The goal of the DL.org, Coordination Action on Digital Library Interoperability, Best Practices, and Modeling Foundations, is to create a framework where key representatives from major initiatives and on-going Digital Library related projects may collaborate, discuss experiences, exchange expertise, work on interoperability of their solutions, promote shared standards, and provide the DL community with a deeper understanding of key issues and new directions. The ultimate objective will rapidly advance research and development techniques thus facilitating the creation of a European Information Space. In using the DELOS Digital Library Reference Model as its conceptual and operational basis the project will be making an innovative attempt to achieve the above and concrete, far-reaching results that will be much broader and have a much more significant impact that any other similar effort in the past. DL.org will be active at a crucial time by executing coordination actions that target essence of integration amongst a series of many DL efforts that are currently on-going, each one acting in isolation and adopting ad-hoc solutions and methodologies.
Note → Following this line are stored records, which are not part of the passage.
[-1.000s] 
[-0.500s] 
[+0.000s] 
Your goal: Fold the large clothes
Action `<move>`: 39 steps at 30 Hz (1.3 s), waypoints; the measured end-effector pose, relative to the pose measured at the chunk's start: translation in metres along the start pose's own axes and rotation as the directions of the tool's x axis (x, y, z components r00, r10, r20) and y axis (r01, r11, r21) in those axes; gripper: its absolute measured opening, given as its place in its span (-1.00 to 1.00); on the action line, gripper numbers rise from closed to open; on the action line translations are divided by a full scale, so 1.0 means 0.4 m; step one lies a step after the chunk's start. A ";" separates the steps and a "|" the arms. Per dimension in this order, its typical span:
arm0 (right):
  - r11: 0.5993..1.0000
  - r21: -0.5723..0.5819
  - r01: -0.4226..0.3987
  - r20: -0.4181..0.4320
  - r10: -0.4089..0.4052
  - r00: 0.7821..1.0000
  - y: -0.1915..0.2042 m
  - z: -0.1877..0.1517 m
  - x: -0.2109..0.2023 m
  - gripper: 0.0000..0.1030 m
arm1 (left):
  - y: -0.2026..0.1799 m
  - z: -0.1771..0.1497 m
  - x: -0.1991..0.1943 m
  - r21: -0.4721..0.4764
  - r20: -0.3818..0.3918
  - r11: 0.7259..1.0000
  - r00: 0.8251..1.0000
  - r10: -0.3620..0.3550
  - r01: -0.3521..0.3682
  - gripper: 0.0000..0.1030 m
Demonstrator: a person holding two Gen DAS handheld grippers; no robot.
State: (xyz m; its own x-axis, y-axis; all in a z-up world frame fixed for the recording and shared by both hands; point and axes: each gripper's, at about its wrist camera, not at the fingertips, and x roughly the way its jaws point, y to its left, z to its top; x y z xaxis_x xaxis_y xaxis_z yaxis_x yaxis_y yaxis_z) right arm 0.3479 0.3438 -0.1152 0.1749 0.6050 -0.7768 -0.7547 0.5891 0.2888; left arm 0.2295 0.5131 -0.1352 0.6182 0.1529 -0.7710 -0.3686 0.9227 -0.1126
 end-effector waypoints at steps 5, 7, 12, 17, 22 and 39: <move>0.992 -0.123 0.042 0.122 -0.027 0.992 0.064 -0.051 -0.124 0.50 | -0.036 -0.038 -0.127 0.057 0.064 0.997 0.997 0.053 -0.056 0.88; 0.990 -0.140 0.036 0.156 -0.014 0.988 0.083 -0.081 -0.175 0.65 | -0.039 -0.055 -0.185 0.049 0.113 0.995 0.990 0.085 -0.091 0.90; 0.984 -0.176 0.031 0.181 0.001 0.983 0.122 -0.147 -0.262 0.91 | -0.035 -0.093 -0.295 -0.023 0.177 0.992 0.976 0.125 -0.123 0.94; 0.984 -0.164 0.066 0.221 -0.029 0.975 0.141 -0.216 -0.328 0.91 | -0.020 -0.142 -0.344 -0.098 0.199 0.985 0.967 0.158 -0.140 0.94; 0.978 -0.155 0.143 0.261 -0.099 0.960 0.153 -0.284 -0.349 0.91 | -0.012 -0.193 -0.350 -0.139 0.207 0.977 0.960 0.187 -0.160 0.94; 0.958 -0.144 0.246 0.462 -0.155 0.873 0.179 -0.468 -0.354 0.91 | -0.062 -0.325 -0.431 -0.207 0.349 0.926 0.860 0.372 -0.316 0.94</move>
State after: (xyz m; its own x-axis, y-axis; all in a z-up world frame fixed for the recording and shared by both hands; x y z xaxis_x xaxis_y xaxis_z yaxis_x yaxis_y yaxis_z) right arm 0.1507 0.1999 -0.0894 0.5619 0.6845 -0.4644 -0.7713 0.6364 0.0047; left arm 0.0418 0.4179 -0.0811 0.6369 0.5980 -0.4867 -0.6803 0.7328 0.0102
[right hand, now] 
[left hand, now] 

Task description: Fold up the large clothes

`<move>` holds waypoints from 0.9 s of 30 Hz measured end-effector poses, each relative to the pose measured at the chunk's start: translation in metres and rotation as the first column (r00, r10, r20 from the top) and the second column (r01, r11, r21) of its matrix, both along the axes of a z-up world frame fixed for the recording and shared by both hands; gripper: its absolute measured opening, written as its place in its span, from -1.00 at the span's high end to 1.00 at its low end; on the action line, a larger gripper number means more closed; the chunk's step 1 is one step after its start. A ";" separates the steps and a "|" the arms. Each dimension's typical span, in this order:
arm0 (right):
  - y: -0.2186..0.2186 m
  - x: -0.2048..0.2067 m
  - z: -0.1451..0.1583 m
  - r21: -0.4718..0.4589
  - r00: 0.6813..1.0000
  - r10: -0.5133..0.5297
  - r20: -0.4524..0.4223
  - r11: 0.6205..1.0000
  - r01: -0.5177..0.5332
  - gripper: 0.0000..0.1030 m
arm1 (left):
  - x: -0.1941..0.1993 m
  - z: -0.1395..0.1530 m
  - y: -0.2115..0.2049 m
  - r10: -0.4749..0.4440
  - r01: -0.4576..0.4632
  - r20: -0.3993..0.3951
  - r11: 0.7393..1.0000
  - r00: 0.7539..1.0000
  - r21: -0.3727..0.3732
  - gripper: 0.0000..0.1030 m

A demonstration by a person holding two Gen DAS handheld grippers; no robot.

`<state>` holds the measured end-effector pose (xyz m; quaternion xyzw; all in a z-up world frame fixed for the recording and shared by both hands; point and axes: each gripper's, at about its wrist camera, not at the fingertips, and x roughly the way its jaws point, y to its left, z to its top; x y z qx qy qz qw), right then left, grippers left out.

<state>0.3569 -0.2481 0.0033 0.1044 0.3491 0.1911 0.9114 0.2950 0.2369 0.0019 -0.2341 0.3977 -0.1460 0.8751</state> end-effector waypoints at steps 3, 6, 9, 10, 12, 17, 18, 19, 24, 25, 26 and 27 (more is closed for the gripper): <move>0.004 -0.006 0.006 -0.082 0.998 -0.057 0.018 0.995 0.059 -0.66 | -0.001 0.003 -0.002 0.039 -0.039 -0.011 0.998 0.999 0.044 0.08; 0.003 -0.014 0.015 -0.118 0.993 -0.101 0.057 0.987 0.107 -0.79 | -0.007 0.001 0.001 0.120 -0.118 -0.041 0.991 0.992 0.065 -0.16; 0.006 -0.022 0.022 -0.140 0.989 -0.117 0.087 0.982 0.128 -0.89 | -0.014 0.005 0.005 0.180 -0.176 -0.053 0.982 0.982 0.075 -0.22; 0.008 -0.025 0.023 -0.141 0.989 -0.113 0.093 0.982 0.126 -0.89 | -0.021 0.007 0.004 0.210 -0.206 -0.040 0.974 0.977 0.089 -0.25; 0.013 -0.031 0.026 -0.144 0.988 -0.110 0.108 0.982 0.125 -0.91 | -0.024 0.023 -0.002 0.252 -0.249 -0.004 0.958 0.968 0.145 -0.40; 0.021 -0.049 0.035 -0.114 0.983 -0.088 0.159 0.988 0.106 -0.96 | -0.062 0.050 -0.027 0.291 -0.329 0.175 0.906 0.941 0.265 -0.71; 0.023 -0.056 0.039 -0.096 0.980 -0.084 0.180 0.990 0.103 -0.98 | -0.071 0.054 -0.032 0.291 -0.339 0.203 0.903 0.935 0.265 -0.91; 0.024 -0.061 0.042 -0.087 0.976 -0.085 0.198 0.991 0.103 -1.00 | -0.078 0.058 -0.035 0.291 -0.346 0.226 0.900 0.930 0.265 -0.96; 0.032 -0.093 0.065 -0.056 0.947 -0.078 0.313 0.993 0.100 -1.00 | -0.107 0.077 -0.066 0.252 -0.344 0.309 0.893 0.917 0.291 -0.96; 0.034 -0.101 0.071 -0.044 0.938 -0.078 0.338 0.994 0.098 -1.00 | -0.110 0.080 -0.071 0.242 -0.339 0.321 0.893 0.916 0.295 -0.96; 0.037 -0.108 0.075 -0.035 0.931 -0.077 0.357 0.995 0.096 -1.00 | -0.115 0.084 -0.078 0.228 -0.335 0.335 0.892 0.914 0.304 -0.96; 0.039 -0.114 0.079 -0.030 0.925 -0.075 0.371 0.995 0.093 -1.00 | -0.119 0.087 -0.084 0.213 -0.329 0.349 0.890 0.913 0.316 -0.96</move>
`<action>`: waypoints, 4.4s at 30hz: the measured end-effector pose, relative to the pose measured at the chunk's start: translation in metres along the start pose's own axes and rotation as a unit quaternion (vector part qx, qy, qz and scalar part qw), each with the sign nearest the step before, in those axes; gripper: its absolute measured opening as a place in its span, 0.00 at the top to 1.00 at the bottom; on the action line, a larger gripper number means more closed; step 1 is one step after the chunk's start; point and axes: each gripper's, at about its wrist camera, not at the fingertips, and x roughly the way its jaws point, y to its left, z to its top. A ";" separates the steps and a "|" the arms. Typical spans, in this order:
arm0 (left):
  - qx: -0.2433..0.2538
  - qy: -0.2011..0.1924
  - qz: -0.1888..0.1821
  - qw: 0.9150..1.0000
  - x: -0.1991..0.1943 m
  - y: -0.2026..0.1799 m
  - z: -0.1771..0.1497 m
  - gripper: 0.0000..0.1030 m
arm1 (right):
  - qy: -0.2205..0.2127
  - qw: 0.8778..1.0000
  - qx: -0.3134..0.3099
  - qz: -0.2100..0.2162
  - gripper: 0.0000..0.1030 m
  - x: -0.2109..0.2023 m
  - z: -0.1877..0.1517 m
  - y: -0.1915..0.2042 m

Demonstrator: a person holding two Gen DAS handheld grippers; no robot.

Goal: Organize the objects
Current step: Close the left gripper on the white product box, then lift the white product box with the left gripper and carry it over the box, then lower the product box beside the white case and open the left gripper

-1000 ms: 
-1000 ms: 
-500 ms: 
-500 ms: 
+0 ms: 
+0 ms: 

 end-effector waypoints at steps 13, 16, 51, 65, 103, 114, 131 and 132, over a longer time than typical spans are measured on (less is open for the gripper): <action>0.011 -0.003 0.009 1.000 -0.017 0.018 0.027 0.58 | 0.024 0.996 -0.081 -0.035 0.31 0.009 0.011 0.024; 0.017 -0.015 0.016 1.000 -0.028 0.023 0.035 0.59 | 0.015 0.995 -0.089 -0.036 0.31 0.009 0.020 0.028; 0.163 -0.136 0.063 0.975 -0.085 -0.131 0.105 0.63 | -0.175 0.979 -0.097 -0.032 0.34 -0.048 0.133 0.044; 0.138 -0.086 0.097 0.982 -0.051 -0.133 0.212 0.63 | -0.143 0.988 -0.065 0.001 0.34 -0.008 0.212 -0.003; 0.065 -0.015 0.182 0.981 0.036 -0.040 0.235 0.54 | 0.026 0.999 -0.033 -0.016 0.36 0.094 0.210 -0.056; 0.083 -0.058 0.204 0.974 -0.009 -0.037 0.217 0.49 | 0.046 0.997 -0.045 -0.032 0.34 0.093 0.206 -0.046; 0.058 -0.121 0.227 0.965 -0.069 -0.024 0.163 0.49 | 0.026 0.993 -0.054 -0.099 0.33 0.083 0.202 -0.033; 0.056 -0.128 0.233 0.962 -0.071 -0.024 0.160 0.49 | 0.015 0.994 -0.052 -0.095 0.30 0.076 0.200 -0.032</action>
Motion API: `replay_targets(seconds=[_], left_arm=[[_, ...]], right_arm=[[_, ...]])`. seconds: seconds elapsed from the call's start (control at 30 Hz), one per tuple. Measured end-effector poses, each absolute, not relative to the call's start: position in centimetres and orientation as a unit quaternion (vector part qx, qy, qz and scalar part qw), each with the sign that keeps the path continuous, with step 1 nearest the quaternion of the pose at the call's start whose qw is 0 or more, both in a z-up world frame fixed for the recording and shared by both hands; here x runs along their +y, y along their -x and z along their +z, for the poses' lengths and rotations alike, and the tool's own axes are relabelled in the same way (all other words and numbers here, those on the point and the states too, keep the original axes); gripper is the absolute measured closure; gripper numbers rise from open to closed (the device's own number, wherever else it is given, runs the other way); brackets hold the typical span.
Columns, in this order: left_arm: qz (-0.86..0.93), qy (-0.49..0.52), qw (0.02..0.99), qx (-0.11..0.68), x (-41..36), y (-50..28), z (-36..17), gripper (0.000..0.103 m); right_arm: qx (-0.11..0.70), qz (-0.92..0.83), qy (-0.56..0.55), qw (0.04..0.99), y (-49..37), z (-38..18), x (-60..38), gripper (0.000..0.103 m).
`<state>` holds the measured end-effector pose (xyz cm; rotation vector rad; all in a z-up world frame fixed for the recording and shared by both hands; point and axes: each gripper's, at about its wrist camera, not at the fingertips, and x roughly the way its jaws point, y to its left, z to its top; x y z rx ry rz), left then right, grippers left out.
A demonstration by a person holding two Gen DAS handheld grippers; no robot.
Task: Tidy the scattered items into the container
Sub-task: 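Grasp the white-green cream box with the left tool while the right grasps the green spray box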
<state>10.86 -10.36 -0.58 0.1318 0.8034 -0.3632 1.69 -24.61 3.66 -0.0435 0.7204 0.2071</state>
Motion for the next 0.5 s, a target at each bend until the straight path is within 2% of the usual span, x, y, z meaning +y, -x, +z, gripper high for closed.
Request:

The main instrument of the project to promote interoperability among all relevant efforts consists of six thematic Working Groups composed by DL.org partners and representatives from prominent DL projects and organisations. Key expected outcomes of DL.org include

  • (i) a "Digital Library Technology and Methodology Cookbook" providing a portfolio of current best practices and patterns to facilitate cross-fertilization between existing systems and their enhancement in terms of critical interoperability issues;
  • (ii) (a consolidated and enhanced version of the DELOS Digital Library Reference Model;
  • (iii) workshops, summer schools, eCourses and dissemination activities to communicate the impact of DL.org achievements to relevant communities.

Lessons learnt

Today's society is confronted with an over-abundance of information, either old or new, either digitized or born-digital. With all this information available, there is an ever-growing need to make this information accessible; to preserve it and manage it; to support knowledge creation, sharing and re-use; and to exploit the knowledge created. Many on-going DL projects are attempting to address one or more of these challenges. Most of them, however, act in isolation and adopt ad-hoc solutions and methodologies. This results in duplicated efforts, slow progress in enhancing the quality of the developed system, and little or no interoperability with other DLs. There is an evident lack of shared understanding of concepts in the sector, which hinders communication between different projects. Furthermore, there are only very sporadic and un-coordinated opportunities for these projects to meet, present their requirements and proposed solutions, collaborate, and build a consensus on a set of best practices and standards. The lack of coordinated outreach activities makes it extremely difficult for a DL project to advance the state of the art in a way that is immediately exploitable by all DLs. As a result, the wider uptake of results generated by European DL research becomes infeasible and the creation of European Information Space stagnates.